"Es war ein gutes Gefühl, wieder den eigenen Namen tragen zu können"

Als nächstes versuchte Schwersenz, Kontakte zu Freunden aufzunehmen, die es geschafft hatten, aus Deutschland zu fliehen:

Von allen Seiten bekam ich freudige Antworten. [...] Eine ganz besondere Freude war es, dass bald die ersten Grüße aus Palästina für mich eintrafen [...]. Akiva Lewinsky [...] sandte mir ein persönliches Begleitschreiben, Akiva, der unser Kadima - Lied verfaßt hatte, das wir so gern und oft gesungen hatten, und das besonders auch Edith Wolff in den schwersten Zeiten noch Lebensmut gegeben hatte.
Was konnten wir für Ewo tun???

Der Wunsch, Edith Wolff endlich aus den Händen der Gestapo zu befreien war groß. Der Idee folgte die Tat. Die Freunde wandten sich an die Botschaft von San Salvador, wo sich Dank eines Paßfotos von Edith Wolff, das Schwersenz bei sich trug, eine Urkunde erstellen ließ, die sie als eine Angehörige dieses mittelamerikanischen Staates ausgab. Die Papiere wurden nach Berlin zu Edith Wolffs Mutter gesandt. Sie fürchtete jedoch, die Situation ihrer Tochter durch dieses riskante Manöver zu verschlimmern und reichte deshalb die Urkunde nicht ein. Erst 1945 wurde Edith Wolff von den Amerikanern befreit.
Mit Nathan Schwalb aus dem Genfer Büro Mit Hilfe Nathan Schwalbs nahm Jizchak Schwersenz ein Studium der Fächer Geschichte, Geographie und Pädagogik an der Züricher Universität auf. Erst dadurch konnte er das Flüchtlingslager verlassen. Nach seinem Abschluß 1949 arbeitete er als Lehrer bei der israelitischen Kultusgemeinde Zürich. Bereits während des Studiums war er Mitbegründer des zionistischen Bund jüdischer Pfadfinder der Schweiz.

Ich hatte erkannt, wie wertvoll die bündische Gemeinschaftserziehung war, ja, daß viele der Kenntnisse und Fähigkeiten, die uns zum Überleben geholfen hatten, aus dieser Erziehung stammten.

1946 erhielt Jizchak Schwersenz eine weitere Aufgabe. Ihm wurde die Betreuung einer Gruppe jüdischer Kinder anvertraut. Diese Kinder waren polnischer Herkunft und hatten nach dem Tod ihrer Eltern im Wald versteckt gelebt.
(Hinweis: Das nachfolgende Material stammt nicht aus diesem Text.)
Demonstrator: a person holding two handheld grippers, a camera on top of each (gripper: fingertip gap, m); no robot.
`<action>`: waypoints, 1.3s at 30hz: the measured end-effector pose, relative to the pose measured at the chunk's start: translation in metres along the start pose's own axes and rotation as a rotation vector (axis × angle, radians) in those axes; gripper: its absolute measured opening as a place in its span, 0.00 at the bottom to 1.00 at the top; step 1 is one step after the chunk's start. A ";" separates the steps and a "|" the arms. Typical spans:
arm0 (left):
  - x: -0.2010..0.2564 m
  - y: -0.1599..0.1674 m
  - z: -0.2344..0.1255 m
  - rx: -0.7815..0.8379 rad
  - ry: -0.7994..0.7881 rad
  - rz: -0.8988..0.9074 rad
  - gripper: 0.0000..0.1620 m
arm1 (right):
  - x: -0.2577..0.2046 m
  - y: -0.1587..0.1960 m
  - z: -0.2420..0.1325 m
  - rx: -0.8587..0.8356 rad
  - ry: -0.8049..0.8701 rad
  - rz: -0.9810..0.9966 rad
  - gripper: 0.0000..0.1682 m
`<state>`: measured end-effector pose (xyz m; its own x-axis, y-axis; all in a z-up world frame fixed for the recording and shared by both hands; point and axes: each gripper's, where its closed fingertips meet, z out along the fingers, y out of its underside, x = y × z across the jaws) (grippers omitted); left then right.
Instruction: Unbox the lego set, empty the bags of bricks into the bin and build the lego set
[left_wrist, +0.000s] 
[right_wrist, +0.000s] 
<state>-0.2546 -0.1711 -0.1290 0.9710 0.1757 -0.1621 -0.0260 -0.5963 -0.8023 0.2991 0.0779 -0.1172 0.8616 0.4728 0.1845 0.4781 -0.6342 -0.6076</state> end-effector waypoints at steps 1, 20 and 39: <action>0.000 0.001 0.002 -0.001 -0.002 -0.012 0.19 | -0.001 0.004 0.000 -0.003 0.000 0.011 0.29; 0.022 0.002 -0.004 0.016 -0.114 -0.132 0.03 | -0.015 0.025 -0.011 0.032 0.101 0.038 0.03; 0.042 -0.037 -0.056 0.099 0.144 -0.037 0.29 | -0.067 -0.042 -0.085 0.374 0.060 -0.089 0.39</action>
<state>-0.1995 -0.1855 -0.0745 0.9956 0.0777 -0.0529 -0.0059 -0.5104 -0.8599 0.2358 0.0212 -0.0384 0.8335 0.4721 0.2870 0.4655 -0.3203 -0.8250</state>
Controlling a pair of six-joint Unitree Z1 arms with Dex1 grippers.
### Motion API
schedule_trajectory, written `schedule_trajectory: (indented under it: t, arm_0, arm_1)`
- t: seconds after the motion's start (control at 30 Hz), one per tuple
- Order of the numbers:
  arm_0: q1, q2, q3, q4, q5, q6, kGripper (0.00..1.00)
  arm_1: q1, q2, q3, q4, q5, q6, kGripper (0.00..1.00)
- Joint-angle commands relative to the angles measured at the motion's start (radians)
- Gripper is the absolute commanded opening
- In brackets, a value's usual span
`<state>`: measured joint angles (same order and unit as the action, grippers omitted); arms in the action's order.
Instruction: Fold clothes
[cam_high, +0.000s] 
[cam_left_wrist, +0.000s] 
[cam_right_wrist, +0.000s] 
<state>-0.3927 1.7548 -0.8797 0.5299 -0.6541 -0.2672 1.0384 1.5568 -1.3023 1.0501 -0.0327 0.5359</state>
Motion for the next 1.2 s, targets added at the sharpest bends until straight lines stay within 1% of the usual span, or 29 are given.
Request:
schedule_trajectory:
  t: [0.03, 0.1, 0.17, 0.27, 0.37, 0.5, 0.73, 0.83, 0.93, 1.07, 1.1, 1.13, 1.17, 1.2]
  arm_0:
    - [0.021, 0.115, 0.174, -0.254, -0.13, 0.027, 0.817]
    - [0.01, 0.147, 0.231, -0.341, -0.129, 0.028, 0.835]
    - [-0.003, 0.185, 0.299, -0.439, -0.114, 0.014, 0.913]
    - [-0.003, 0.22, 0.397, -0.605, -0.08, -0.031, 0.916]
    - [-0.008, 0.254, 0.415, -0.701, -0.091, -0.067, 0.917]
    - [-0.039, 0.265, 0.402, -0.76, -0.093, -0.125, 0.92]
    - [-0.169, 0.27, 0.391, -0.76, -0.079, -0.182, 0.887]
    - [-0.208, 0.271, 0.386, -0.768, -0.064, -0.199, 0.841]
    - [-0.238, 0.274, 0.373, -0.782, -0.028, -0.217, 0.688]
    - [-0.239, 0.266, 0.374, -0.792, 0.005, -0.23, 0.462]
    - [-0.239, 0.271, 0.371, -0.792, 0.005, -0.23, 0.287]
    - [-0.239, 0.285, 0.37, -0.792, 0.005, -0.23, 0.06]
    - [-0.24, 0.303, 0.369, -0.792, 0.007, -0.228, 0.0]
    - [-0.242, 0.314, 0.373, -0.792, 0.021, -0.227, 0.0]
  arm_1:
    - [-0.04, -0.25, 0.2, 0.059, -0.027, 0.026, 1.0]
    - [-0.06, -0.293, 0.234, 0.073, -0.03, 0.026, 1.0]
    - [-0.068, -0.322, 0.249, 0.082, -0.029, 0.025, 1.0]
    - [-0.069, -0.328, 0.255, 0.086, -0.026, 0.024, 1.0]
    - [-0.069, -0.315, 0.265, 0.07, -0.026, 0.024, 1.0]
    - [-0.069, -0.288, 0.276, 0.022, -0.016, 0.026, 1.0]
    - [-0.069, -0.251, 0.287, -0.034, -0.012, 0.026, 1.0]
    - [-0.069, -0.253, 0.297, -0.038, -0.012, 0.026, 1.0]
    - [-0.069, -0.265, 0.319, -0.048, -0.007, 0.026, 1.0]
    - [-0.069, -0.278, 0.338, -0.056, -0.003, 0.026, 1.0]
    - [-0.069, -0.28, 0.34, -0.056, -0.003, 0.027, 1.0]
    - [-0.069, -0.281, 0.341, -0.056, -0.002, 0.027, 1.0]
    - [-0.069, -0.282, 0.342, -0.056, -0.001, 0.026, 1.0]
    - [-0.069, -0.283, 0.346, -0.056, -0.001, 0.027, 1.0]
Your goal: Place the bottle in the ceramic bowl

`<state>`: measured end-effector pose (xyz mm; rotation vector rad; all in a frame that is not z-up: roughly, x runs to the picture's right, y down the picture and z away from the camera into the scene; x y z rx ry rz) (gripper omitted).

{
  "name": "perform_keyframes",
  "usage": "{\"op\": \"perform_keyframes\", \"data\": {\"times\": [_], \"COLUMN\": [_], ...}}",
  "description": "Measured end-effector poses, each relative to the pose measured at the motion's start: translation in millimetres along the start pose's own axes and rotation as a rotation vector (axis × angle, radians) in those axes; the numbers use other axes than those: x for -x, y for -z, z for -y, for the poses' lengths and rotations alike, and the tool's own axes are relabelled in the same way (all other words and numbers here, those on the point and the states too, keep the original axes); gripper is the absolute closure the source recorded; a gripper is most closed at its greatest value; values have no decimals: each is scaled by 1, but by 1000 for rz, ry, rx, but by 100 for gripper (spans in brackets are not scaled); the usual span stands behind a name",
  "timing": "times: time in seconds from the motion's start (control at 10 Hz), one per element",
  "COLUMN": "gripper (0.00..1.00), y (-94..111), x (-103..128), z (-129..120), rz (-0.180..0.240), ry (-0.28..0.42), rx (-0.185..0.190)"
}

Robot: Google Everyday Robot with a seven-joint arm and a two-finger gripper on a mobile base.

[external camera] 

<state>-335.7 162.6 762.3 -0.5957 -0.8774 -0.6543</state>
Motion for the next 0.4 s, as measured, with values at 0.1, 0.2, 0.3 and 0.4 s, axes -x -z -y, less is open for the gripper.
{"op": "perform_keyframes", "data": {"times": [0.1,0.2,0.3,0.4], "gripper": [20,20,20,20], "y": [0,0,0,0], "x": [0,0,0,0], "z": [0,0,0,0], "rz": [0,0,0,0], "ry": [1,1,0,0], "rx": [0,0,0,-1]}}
Nach Ende des Krieges waren sie im Durchgangslager Bergen-Belsen untergebracht worden. Sie hatten nie gelernt, ein normales Leben zu führen:

Sie zogen sich anfangs für die Nacht nicht aus, sondern blieben auf ihren mitgebrachten Köfferchen sitzen, um zu schlafen, immer noch in der Befürchtung, daß sie weggeschleppt oder ihre Sachen ihnen jäh entrissen werden könnten [...] Es war eine schwere Arbeit. Allmählich aber gelang es, durch Liebe und Verständnis das Zutrauen der Kinder zu gewinnen.

Mehrmals mußte sich Schwersenz um die Verlängerung seiner Aufenthaltsgenehmigung bemühen:
Schon als ich 1948 auf die Züricher Fremdenpolizei kam, um die Aufenthaltserlaubnis noch einmal zu verlängern, meinte der Beamte: „Was machen Sie denn immer noch hier? Die Juden haben doch jetzt ein Heimatland!" Wie oft bei solchen Äußerungen reagierte ich zunächst empfindlich. Aber: Der Mann hatte recht.